The $3.8bn project has been delayed by the political developments that ended President Hosni Mubarak’s 30-year rule in February, as the $2.6bn financing deal with a syndicate of private banks and export credit agencies was not fully concluded.
The letter is likely to quicken the process. Sources close to the deal believe the government wants financing to be in place before Ramadan in August and elections in September.
The refinery, which will be constructed near an existing complex at Mostorod to the north of Cairo, is the largest of its kind on the African continent (MEED 22:4:11).
Moving forward with the project would stimulate foreign investment at a time when the Egyptian economy is still reeling from the political upheaval and create goodwill among the population by addressing the country’s fuel shortage.

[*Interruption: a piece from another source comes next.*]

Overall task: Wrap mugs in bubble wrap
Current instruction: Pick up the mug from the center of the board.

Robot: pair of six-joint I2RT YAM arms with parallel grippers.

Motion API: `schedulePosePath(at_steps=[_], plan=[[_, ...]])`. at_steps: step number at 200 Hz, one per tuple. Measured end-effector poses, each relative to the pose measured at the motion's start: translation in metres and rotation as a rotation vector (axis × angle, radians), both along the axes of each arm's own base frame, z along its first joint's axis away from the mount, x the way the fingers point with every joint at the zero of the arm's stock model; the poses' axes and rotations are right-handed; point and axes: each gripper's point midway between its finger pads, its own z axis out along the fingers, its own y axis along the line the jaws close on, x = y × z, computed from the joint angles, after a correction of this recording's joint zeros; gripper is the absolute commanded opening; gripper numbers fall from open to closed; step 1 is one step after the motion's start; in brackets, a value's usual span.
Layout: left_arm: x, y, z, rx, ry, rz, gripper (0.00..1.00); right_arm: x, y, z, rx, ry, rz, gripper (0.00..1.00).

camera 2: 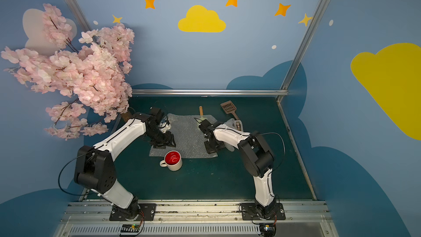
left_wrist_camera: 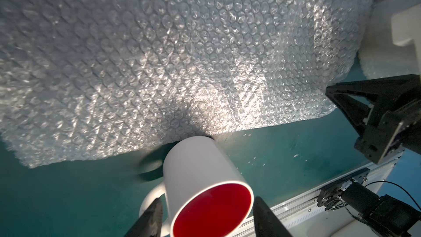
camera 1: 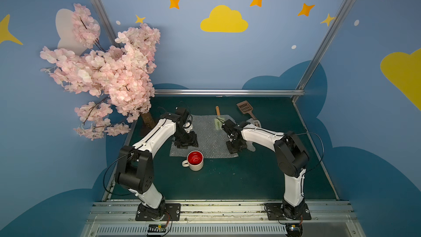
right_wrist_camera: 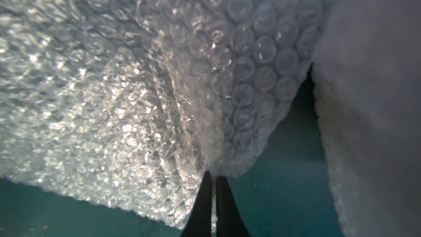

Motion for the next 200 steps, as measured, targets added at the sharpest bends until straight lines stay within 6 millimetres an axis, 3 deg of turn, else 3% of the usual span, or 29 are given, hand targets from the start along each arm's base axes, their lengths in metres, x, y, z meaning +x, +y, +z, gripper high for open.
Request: schedulePosePath(at_steps=[52, 92, 119, 200], plan=[[-0.016, 0.006, -0.025, 0.049, 0.020, -0.019, 0.63, 0.003, -0.002, 0.007, 0.024, -0.016, 0.012, 0.08], [-0.028, 0.015, -0.028, 0.085, -0.009, -0.028, 0.62, -0.001, -0.002, 0.007, 0.042, -0.010, 0.022, 0.07], [-0.029, 0.014, -0.033, 0.096, -0.007, -0.026, 0.53, -0.006, -0.004, 0.004, 0.051, -0.003, 0.033, 0.07], [-0.029, 0.008, -0.049, 0.125, 0.024, -0.047, 0.38, -0.012, -0.005, 0.001, 0.058, 0.000, 0.053, 0.06]])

The refinery will have a new hydrocracker to produce clean-burning diesel and will have a processing capacity of 100,000 barrels a day (b/d).
The project is majority owned by private equity firm Citadel, with a 15 per cent stake owned by state-run Egyptian General Petroleum Corporation (EGPC).
The EPC contract has been awarded to Japan’s Mitsui and South Korea’s GS Engineering & Construction. They will begin work as soon as financing is in place.
Preliminary construction work is progressing as planned at the site, with the political turmoil having little impact on Mostorod’s progress. EGPC is reportedly on target to hand over the site to the EPC contractor ahead of schedule.